### EXERCISE:
Return every line of the data below that includes the string "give".

### DATASET SECTION:
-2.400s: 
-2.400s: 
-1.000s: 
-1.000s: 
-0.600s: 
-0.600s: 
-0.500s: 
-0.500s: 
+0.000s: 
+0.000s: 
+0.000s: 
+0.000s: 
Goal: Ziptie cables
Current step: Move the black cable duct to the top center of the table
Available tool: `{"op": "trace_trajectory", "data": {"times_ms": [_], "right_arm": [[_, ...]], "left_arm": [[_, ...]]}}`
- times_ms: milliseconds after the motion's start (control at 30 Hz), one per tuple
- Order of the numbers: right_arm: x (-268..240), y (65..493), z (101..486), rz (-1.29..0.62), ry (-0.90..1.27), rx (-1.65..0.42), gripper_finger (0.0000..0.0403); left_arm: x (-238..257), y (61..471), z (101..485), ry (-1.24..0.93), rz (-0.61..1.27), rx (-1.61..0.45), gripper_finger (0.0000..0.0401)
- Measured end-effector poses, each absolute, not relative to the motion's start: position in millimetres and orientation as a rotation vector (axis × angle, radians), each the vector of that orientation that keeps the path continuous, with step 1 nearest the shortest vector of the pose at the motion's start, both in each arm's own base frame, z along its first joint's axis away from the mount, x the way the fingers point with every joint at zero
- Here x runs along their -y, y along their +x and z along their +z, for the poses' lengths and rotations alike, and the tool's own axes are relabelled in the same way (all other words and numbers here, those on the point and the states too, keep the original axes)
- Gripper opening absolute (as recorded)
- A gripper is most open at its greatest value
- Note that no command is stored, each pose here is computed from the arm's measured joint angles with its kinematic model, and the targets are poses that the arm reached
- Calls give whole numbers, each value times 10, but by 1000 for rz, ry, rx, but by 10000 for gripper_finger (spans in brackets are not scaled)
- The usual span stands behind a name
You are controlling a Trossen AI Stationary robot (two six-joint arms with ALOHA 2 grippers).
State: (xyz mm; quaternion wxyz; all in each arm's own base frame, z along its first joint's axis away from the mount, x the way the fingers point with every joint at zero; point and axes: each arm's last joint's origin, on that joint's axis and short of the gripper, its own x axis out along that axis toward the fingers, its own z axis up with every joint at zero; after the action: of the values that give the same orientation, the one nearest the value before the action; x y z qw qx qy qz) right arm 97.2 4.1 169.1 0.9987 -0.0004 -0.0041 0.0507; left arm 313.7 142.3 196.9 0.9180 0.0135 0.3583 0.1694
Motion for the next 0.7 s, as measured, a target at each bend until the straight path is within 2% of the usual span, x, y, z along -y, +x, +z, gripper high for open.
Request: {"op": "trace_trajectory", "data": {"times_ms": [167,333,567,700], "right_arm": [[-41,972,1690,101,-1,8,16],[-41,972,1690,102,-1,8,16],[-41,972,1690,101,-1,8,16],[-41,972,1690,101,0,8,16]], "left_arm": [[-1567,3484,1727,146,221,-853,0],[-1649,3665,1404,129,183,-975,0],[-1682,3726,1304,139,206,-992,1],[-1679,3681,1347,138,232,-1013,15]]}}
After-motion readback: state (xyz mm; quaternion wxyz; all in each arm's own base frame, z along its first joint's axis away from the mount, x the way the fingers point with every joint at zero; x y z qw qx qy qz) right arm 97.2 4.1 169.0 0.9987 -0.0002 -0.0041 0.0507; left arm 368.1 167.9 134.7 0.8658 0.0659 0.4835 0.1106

### OUTPUT OF THE EXERCISE:
- Calls give whole numbers, each value times 10, but by 1000 for rz, ry, rx, but by 10000 for gripper_finger (spans in brackets are not scaled)
State: (xyz mm; quaternion wxyz; all in each arm's own base frame, z along its first joint's axis away from the mount, x the way the fingers point with every joint at zero; point and axes: each arm's last joint's origin, on that joint's axis and short of the gripper, its own x axis out along that axis toward the fingers, its own z axis up with every joint at zero; after the action: of the values that give the same orientation, the one nearest the value before the action; x y z qw qx qy qz) right arm 97.2 4.1 169.1 0.9987 -0.0004 -0.0041 0.0507; left arm 313.7 142.3 196.9 0.9180 0.0135 0.3583 0.1694

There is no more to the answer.